Problem details: Please transcribe the data that follows exactly, from its first line through the line that contains "give the outline of every instance of the wooden bed".

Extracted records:
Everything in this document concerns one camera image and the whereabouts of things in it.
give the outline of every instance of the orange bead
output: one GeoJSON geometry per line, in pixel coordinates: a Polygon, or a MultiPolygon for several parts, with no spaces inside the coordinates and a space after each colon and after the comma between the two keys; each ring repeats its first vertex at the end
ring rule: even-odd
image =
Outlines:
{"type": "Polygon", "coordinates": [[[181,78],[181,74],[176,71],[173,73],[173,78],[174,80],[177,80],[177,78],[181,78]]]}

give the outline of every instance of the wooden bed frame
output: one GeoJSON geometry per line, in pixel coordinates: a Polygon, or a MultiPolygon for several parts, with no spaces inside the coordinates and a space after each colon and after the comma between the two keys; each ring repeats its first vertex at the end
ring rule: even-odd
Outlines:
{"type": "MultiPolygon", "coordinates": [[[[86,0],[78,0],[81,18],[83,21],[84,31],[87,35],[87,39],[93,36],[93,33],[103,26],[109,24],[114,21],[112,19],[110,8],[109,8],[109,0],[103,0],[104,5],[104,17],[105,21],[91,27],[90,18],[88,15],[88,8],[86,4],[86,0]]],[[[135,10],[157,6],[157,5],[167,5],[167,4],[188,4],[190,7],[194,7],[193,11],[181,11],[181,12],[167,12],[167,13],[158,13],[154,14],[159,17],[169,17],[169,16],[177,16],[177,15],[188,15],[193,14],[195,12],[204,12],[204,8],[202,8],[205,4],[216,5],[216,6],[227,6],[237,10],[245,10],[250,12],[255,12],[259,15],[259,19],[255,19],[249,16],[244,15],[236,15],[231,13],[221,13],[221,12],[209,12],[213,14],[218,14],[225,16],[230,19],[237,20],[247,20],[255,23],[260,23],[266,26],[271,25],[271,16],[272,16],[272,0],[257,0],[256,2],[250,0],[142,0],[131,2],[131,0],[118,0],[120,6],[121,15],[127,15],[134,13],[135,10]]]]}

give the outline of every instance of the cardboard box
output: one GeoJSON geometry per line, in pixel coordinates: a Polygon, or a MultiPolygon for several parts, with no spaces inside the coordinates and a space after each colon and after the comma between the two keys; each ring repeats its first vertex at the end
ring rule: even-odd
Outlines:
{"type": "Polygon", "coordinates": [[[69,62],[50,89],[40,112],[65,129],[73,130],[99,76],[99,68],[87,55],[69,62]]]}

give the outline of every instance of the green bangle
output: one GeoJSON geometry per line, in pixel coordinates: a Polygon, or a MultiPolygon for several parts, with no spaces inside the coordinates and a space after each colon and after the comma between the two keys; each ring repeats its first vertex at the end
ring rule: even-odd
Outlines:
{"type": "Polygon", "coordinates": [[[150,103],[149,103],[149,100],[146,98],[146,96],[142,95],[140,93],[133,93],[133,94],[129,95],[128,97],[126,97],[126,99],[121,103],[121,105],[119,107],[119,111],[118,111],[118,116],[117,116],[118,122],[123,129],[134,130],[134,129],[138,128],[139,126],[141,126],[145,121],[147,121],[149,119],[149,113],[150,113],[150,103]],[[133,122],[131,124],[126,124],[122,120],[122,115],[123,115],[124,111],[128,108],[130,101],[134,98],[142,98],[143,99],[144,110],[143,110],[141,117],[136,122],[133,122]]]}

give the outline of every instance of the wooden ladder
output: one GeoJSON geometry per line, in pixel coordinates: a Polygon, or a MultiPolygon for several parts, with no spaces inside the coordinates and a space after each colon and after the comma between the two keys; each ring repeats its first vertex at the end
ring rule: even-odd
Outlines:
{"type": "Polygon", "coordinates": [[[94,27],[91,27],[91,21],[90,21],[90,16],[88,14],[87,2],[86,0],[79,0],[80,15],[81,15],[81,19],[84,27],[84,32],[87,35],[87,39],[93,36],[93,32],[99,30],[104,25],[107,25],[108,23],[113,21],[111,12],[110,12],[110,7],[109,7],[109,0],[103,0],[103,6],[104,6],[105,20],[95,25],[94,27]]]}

Output below:
Everything in this document concerns one camera image and the whereabouts of things in it.
give the outline of every instance of the orange bead
output: one GeoJSON geometry per line, in pixel coordinates: a Polygon, or a MultiPolygon for several parts, with no spaces inside the coordinates and a space after each colon and after the comma between the two keys; each ring repeats its first vertex at the end
ring rule: even-odd
image =
Outlines:
{"type": "Polygon", "coordinates": [[[181,78],[181,74],[176,71],[173,73],[173,78],[174,80],[177,80],[177,78],[181,78]]]}

give the outline of every instance of the wooden bed frame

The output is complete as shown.